Ella’s wedding, held in the high-ceilinged chapel of the Winter Palace amid white pilasters crowned with gold, far surpassed any royal event Alicky had ever witnessed, even those at Windsor Castle. The wealth in jewels, gowns and furnishings was of an opulence she had not known existed, while the richness of the Orthodox service surpassed any religious ceremony she had ever seen. Long-bearded, golden-robed priests in tall headgear presided over the lengthy ceremony, during which the vast room was filled with the scent of incense and the ethereal sound of choral singing.
Ella, in her bridal gown of shining silver, her long fur-trimmed train and white veil, seemed already transformed from a relatively humble Hessian prin
cess into a fairytale Russian grand duchess.
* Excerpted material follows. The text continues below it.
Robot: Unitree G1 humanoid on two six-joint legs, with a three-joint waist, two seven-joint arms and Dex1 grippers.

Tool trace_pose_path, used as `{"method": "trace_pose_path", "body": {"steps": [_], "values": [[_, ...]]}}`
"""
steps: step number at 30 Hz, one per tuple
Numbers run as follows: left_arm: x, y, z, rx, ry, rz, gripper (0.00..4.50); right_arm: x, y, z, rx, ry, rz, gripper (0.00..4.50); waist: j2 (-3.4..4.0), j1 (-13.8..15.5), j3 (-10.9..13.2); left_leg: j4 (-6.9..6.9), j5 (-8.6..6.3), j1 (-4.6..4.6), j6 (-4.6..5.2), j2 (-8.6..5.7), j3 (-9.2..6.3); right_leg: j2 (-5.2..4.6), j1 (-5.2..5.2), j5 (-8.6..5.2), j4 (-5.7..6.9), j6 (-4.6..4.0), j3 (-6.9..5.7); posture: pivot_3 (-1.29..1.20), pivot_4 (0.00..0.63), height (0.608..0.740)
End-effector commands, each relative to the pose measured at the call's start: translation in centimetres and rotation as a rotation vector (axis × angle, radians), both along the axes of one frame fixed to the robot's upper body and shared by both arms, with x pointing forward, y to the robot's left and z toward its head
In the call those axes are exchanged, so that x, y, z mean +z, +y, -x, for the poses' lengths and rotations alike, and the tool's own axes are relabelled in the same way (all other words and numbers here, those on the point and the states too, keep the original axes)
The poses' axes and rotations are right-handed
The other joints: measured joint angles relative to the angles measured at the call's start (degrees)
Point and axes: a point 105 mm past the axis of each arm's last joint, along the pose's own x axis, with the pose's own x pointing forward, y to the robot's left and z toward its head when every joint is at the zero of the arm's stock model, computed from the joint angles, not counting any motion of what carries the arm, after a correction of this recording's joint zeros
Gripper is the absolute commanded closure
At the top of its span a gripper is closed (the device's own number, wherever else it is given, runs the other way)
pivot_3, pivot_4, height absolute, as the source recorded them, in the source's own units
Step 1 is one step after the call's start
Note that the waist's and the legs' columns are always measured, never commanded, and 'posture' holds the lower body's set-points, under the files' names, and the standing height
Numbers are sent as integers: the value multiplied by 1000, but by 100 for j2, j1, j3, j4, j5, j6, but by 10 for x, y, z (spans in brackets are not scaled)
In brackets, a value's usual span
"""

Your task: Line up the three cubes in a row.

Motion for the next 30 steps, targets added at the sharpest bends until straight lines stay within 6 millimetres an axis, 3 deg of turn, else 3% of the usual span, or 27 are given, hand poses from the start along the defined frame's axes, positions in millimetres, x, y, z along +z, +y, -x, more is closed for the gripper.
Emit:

Her heavy necklace of large jewels had belonged to Catherine the Great, and there were other reminders of the Romanov imperial past throughout the room. Alicky, standing and watching in her white muslin dress, a wreath of roses in her hair, was thoroughly caught up in the mystique of the ceremony; afterwards, taking out her diary, she made a sketch of herself dressed in a long bridal gown.
For a few days following the wedding the Hesse children went to stay with Tsar Alexander and his family at the imperial palace of Peterhof on the Gulf of Finland. The palace was a playground of gardens, fountains, lakes and small ornate summer houses, and Alicky and her brother Ernie spent time wandering through the grounds with the tsar’s children Georgy, Xenia and Michael, aged fourteen, nine and six, and even with the oldest of the tsar’s children, sixteen-year-old Nicky, who recorded in his diary some of what they did together.
‘The weather today was wonderful,’ he wrote. ‘We lunched as usual with all the Darmstadts. We jumped with them on the net. At three o’clock we all went out in the four-horse break. Papa led the way in the family charabanc with Aunt Marie and Victoria [Alicky’s sister].’ They made an excursion to a peasant village and rode through the low-lying countryside, stopping to dine on black bread and milk. Later, at supper, Nicky noted that ‘sweet little Alix’ came to join them.9
The shy, warm, charming Nicky felt drawn to his twelve-year-old second cousin, whom he called Alix; she too was shy and reserved, though when they went sight-seeing she was the one most eager to see and do everything, and she laughed heartily at Georgy’s practical jokes. For her part, Alicky too was captivated, though when Nicky gave her a gift, a brooch, she felt she could not keep it, and gave it back.
The brooch had been a keepsake, a token of affection. And there was another token of their mutual affection: their names, scratched into a pane of glass in the Italian summerhouse. By the time Alicky and her sisters and brother left for Hesse, a pact had been sealed. ‘We love each other,’ Nicky wrote in his diary. Alicky’s diary was filled with page after page of sketches, all of brides in white veils and long white gowns, marching to imagined music.